In November 2021, Senator Murray and her colleagues wrote to the Biden administration, urging them to conserve mature and old growth forests on National Forest System lands as a central climate strategy for the agency. In February 2022, Senator Murray and her colleagues wrote to the administration again requesting that relevant agencies move forward with the obligations set out in the Infrastructure Investment and Jobs Act (IIJA) to protect and restore old growth forests and urged the Biden administration to take additional action to protect other carbon-rich mature forests across the nation for the long term
“Throughout my career in the Senate, protecting Washington state’s public lands and natural treasures has been one of my top priorities. We owe it to our kids and future generations to do everything we can to fight climate change and preserve the wild spaces that make Washington state so special—this executive order will do both. Protecting old-growth forests is a simple but important strategy in the fight against climate change. This is an important victory for Washington state and our environment, but I remain focused on working with my colleagues in Congress to send a landmark investment in climate action and clean energy to the President’s desk as soon as possible.”
Senator Murray has made clear that Congress must take bold climate action, recently outlining her priorities in a July 2021 op-ed to the Seattle Times, stating, “Congress must send President Biden a landmark investment in climate action that will protect our planet for current and future generations — nothing less will cut it.” Senator Murray has rallied her colleagues in the Senate as a leader in the fight to pass bold climate action legislation and continues to press for climate action in every way possible.

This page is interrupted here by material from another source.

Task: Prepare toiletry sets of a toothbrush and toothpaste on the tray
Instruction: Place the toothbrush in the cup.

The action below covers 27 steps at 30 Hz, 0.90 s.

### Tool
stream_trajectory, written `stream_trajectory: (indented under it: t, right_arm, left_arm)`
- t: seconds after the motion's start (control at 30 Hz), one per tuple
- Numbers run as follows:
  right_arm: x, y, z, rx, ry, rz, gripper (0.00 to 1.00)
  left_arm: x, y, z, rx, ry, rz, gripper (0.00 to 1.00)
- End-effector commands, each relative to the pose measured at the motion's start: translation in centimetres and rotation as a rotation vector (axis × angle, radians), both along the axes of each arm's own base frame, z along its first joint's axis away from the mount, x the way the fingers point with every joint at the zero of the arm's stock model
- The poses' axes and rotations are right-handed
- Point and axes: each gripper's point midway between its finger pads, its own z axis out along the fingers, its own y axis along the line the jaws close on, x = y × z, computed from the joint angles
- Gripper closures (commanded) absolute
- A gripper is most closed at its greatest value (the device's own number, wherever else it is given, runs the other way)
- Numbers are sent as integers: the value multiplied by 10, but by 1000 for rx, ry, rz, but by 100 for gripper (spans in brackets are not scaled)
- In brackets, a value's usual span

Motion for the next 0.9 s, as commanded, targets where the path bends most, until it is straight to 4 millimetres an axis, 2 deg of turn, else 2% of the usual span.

The Bipartisan Infrastructure Law that Senator Murray helped pass last year will help Washington state and the country transition to cleaner energy and electric vehicles, make the electric grid more reliable, help prevent and fight wildfires, and more—all while creating good-paying, union jobs. Notably, the Bipartisan Infrastructure Law includes Senator Murray’s Clean School Bus Act, which provides federal grants to help transition the nation’s diesel school buses to zero emission, electric buses. The bipartisan package will allocate $5 billion towards zero emission and clean buses, and thanks to Senator Murray, funds will be prioritized for communities where air pollution is greatest.
Senator Murray has a long and accomplished record of protecting public lands in Washington state: from passing her Wild Sky Wilderness legislation into law in 2008, creating the first new wilderness area in the state of Washington in over twenty years at that time and protecting thousands of acres of low elevation old-growth forests—to legislation she authored and passed to protect Illabot Creek and the Middle Fork Snoqualmie and Pratt Rivers and expand the Alpine Lakes Wilderness in 2014. Currently, Senator Murray is fighting to pass her Wild Olympics Wilderness & Wild and Scenic Rivers Act, which would permanently protect more than 126,500 acres of Olympic National Forest as wilderness and 19 rivers and their major tributaries, a total of 464 river miles, as Wild and Scenic Rivers.